Faculty of Computer Science and Mathematics

Sarjana Sains Matematik

Matematik Kerja Kursus


Understanding complex phenomena in real world problems requires knowledge and skills at an advanced level. Modelling the complex dynamical system and dealing with unpredictable processes must be based on the combination of pure and applied mathematics. To certain extent, some problems may need solution with the aid of Machine Learning in parallel with industrial revolution nowadays. This programme has been designed to equip you with the knowledge and skills that you really need for your career. Our experts are waiting to serve you!

Entry requirements

  • Bachelor’s Degree (Level 6 of the Malaysian Qualifications Framework, MQF) of Science (Applied Mathematics) or Bachelor of Science (Financial Mathematics) with a minimum Cumulative Grade Point Average (CGPA) of 2.75 from Universiti Malaysia Terengganu (UMT);


  • Bachelor’s Degree (Level 6 of the Malaysian Qualifications Framework, MQF) of Science with Honors and equivalent with a minimum CGPA of 2.75 from higher learning institution recognized by the Senate;


  • Candidates with a Bachelor’s Degree (Level 6 of the Malaysian Qualifications Framework, MQF) of Science with a minimum 2.50 CGPA are also eligible if they have at least five (5) years of work experience in a related field;


  • Passed the APEL assessment conducted by MQA in related fields to be eligible for admission to master’s level programs (Level 7, Malaysian Qualifications Framework, MQF)

* Candidate must furnish the APEL Certificate from MQA before the admission process


  • International candidates who have qualifications equivalent to a Bachelor of Science degree and are recognized by the Senate.

English Language Requirements

  • International applicants must have the following language qualifications:
    • Test of English as a Foreign Language (TOEFL) IBT with a minimum score of 42; OR
    • Test of English as a Foreign Language (TOEFL) Essentials with a minimum score of 7.5; OR
    • International English Language Testing System (IELTS) with a minimum band score of 6.0.
  • International students who possess academic qualifications from any public university recognized by the UMT’s Senate may be exempted from the language qualification requirements.

Programme Structure


  • Full-time – minimum 2+1 semesters (12 months)
  • Part-time – minimum 4+2 semesters (24 months)


  • Weekdays after working hours/weekend

Credit hours: 44 credits
Programme Educational Objectives:

PEO1 Knowledgeable and have a deep understanding in mathematics and eager to explore new and challenging field of knowledge.

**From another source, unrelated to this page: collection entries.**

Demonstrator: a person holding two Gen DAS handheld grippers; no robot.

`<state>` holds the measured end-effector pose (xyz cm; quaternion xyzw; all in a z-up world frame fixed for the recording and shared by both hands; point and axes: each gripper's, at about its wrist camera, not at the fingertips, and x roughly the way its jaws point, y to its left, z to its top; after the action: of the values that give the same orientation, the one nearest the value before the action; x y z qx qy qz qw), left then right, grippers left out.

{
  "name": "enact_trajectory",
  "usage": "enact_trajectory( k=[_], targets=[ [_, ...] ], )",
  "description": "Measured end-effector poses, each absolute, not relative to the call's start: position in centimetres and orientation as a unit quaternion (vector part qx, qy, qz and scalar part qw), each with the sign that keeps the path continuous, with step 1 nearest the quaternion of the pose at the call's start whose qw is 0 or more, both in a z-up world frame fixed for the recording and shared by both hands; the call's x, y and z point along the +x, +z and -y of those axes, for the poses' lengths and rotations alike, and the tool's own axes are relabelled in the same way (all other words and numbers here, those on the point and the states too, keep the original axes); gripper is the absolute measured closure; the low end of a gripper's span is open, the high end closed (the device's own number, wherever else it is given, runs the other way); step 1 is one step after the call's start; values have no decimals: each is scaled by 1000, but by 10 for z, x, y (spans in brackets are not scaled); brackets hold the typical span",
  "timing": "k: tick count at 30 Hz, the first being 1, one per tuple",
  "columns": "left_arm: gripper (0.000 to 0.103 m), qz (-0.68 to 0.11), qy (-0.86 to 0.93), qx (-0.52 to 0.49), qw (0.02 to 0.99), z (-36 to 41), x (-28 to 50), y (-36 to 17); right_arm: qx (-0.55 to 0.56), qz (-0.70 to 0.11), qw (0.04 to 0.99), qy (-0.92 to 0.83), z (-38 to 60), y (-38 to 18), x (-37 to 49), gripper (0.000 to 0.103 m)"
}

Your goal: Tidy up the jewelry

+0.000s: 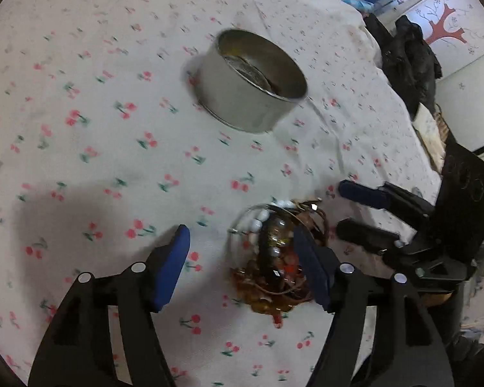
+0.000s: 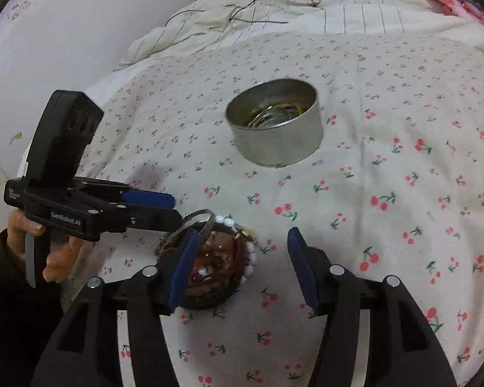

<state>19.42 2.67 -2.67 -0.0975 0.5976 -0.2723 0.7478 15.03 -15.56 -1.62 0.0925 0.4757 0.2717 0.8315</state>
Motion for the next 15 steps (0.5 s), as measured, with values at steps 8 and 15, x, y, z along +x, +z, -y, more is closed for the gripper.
enact_trajectory(
  k=[8,15],
  targets=[
    [95,-589,-295,-69,749,-12,188,-30,68,-492,825,270,140,-29,150,97],
    [99,-548,-295,-107,776,-34,196,-5,111,-467,836,265,164,-14,153,97]
  ],
)
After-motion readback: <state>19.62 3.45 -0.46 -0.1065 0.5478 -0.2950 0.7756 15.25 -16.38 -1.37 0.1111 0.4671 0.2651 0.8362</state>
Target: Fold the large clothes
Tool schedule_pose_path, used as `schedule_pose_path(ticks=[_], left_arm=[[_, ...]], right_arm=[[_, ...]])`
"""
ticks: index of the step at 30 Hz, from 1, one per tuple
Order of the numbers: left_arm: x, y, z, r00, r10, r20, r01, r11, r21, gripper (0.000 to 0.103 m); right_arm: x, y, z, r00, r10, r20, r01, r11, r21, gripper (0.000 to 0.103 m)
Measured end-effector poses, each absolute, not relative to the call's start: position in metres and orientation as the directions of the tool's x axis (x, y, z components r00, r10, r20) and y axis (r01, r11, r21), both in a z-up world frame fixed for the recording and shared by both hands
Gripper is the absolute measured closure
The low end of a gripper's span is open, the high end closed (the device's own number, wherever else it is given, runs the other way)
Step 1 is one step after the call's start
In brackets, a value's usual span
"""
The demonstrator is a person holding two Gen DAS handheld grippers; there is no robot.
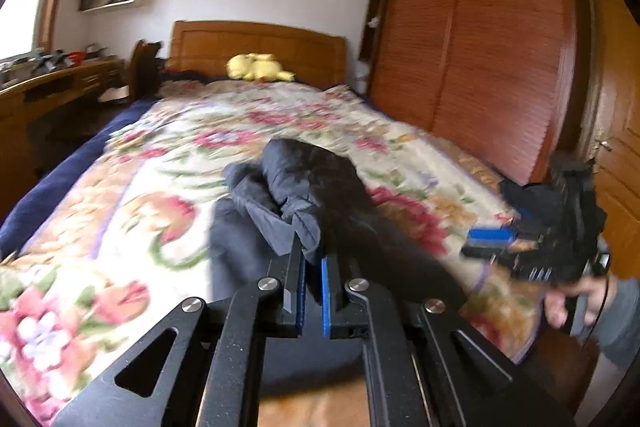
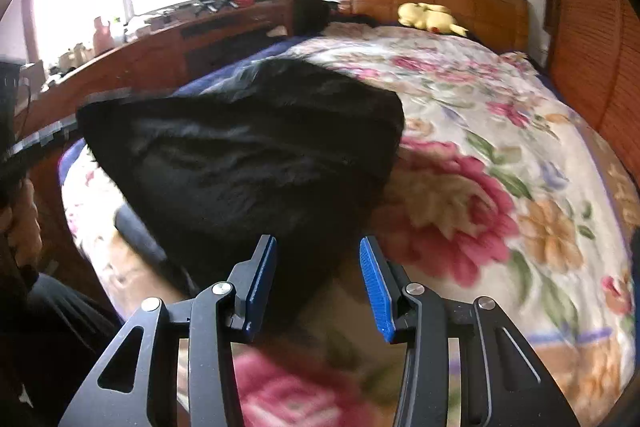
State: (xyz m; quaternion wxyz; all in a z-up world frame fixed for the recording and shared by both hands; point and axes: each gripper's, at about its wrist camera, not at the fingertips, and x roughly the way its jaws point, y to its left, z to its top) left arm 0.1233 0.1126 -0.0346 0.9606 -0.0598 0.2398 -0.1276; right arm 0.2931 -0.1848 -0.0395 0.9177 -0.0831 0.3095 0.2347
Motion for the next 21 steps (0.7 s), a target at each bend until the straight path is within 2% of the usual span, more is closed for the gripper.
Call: schedule_pose_path(ticks=[7,12,15,21], left_arm=[[0.118,0.131,-0.086,0.794,-0.199,-0.575,0.159,0.980,-0.119,0.096],[0.121,0.130,-0.103,0.757,-0.179,-0.628,0.146,0.984,-0.105,0.096],[0.123,0.129,-0.107,0.741,-0.157,-0.652,0.136,0.987,-0.084,0.097],[0.124,0.127,-0.108,0.740,-0.135,-0.659,0.117,0.991,-0.071,0.097]], right_arm=[[0.305,-0.134,-0.051,0.622,0.487,-0.613,-0.589,0.807,0.043,0.058],[0.313,-0.122,-0.093,0.572,0.458,-0.681,-0.598,0.801,0.036,0.058],[0.310,-0.119,-0.101,0.593,0.442,-0.673,-0.602,0.798,-0.007,0.058],[0.290,-0.127,-0.078,0.617,0.417,-0.667,-0.589,0.807,-0.041,0.058]])
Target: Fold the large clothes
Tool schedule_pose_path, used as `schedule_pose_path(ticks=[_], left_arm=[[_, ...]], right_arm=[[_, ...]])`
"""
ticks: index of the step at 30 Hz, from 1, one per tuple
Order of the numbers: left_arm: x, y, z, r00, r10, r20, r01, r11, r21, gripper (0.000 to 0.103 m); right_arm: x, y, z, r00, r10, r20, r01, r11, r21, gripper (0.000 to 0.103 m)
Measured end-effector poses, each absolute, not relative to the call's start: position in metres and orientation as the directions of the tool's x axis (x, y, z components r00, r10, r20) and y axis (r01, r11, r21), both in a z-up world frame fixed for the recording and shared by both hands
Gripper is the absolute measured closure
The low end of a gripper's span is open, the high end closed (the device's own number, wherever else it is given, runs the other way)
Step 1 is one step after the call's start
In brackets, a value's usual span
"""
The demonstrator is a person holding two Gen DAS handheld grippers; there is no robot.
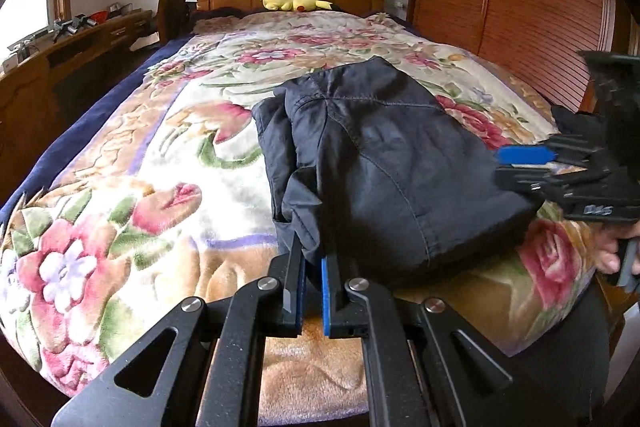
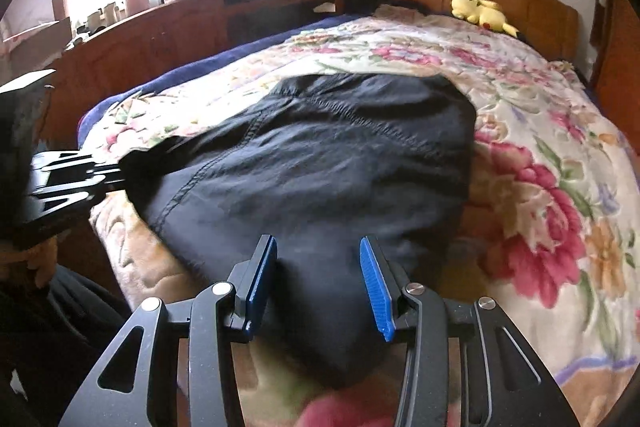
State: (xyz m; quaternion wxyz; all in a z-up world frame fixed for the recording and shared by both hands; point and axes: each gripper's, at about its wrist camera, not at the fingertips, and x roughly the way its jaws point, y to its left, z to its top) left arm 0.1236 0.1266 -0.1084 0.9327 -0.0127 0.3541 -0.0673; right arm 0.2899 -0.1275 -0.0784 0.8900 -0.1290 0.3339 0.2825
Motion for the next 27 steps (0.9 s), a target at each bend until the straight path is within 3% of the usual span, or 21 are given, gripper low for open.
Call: schedule_pose_path(ticks=[6,15,18,22,24,26,27], left_arm=[[0.123,0.125,-0.110,0.739,-0.137,-0.660,0.113,0.990,-0.078,0.096],[0.117,0.126,-0.106,0.750,-0.137,-0.648,0.072,0.989,-0.126,0.095],[0.106,0.126,-0.104,0.770,-0.117,-0.627,0.053,0.991,-0.120,0.088],[0.097,0.127,-0.102,0.775,-0.104,-0.623,0.052,0.994,-0.100,0.066],[0.094,0.130,-0.101,0.773,-0.096,-0.627,0.049,0.994,-0.093,0.060],[0.093,0.133,-0.100,0.771,-0.102,-0.628,0.050,0.994,-0.101,0.035],[0.093,0.134,-0.101,0.772,-0.102,-0.627,0.046,0.993,-0.104,0.030]], right_arm=[[0.272,-0.143,-0.086,0.569,0.399,-0.719,-0.603,0.797,-0.035,0.058],[0.289,-0.152,-0.099,0.541,0.443,-0.715,-0.608,0.794,0.032,0.055],[0.297,-0.161,-0.096,0.527,0.461,-0.714,-0.616,0.786,0.053,0.055],[0.300,-0.170,-0.078,0.560,0.468,-0.684,-0.617,0.786,0.032,0.055],[0.307,-0.174,-0.070,0.584,0.462,-0.668,-0.612,0.791,0.011,0.055],[0.320,-0.176,-0.065,0.600,0.456,-0.658,-0.605,0.796,0.000,0.055],[0.328,-0.176,-0.063,0.607,0.449,-0.655,-0.599,0.801,-0.006,0.055]])
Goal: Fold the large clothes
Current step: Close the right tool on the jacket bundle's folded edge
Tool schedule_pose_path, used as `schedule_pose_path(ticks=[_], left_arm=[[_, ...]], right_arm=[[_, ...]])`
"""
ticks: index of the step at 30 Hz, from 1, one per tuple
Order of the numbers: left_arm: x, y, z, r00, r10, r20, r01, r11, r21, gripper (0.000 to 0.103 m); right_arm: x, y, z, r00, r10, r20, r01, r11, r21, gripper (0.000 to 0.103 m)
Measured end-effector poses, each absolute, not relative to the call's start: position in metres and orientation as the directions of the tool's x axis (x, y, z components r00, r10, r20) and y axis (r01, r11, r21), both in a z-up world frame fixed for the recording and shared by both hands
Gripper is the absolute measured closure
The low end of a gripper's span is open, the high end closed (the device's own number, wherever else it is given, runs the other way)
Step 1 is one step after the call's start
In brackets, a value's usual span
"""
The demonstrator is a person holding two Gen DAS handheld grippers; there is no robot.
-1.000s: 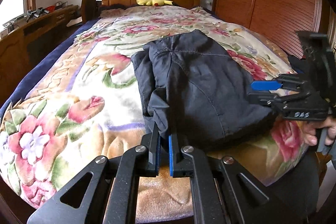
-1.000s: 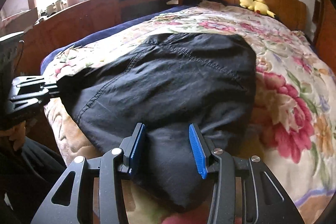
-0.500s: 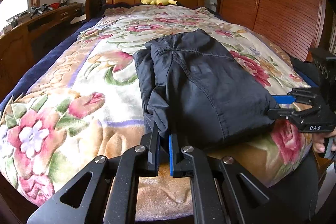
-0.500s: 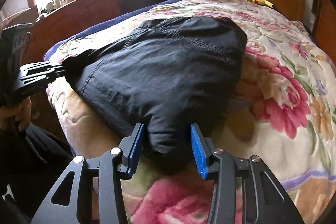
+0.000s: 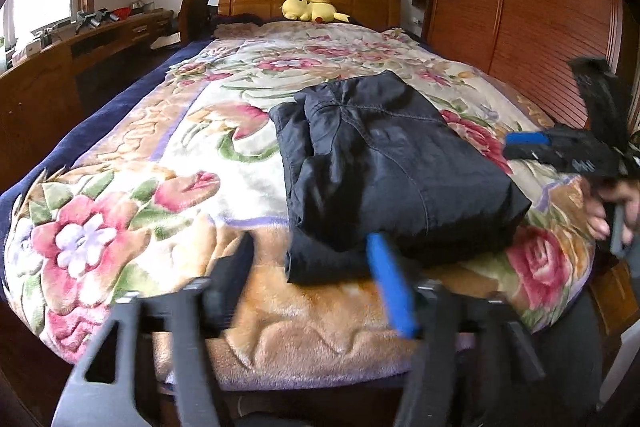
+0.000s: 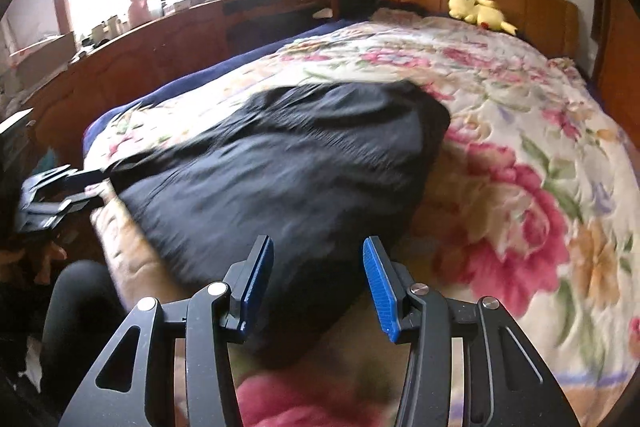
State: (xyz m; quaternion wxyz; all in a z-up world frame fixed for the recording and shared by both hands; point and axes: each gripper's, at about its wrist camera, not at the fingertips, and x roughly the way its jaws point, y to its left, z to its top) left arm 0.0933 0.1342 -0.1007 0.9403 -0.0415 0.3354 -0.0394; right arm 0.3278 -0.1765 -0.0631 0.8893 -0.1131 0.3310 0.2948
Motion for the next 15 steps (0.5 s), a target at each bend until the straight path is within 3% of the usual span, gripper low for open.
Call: schedule_pose_path(ticks=[1,15], left_arm=[[0.094,0.135,-0.102,0.770,-0.098,-0.630,0.040,0.994,-0.105,0.026],[0.122,0.148,-0.130,0.733,-0.094,-0.674,0.007,0.991,-0.131,0.025]], right_arm=[[0.337,-0.176,-0.062,0.612,0.445,-0.654,-0.595,0.804,-0.011,0.054],[0.492,-0.147,-0.089,0.646,0.350,-0.679,-0.509,0.859,-0.042,0.040]])
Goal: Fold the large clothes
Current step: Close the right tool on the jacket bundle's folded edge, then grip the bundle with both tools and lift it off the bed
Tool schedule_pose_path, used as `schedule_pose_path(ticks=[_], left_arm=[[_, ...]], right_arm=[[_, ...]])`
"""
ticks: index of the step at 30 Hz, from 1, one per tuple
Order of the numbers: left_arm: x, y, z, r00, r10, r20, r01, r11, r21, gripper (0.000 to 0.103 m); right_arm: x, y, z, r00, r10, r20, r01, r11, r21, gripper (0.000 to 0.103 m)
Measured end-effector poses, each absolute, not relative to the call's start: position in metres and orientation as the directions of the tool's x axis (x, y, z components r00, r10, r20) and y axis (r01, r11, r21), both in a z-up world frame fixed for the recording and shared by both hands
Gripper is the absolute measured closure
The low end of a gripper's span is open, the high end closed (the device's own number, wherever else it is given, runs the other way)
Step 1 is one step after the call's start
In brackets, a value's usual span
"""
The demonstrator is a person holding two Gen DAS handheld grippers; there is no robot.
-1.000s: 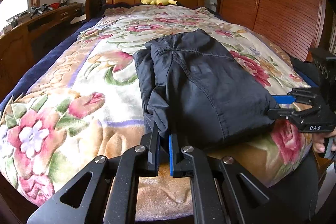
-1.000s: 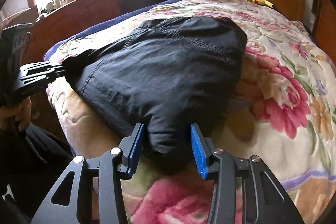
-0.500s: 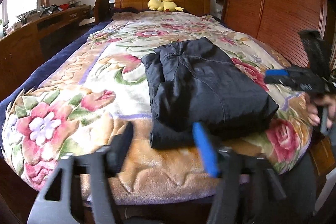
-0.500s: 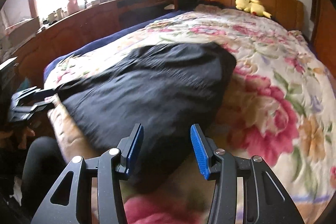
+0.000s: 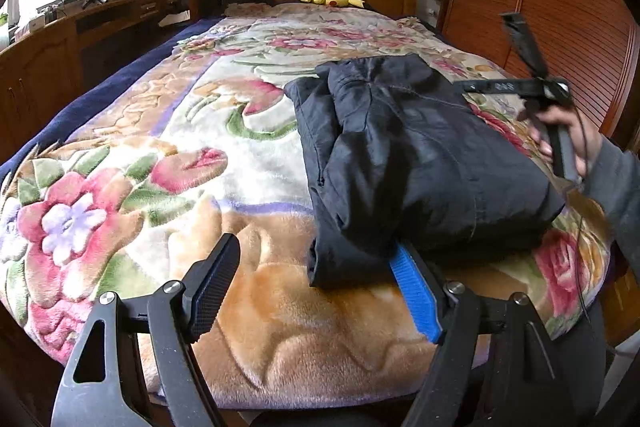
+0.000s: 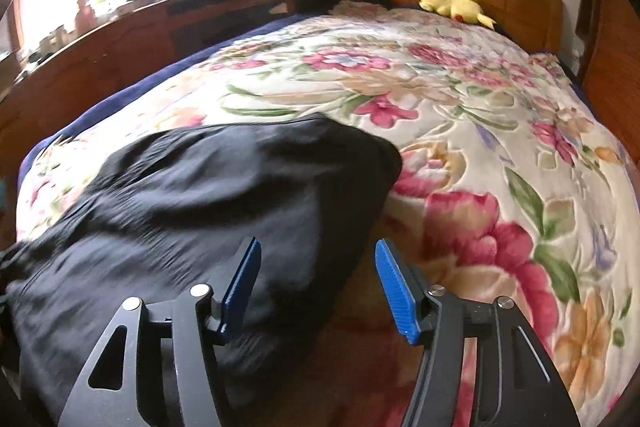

PEO2 Proficient in using computer technology to solve problems critically and innovatively.

PEO3 Able to lead with trust and full of ethics and able to work with team members professionally.

PEO4 • Ability to organize ideas, information, and data on a regular basis and be able to deliver it effectively through the effective use of technology.

PEO5 Ability to identify opportunities and the ability to develop a business plan based on knowledge in the field of mathematics.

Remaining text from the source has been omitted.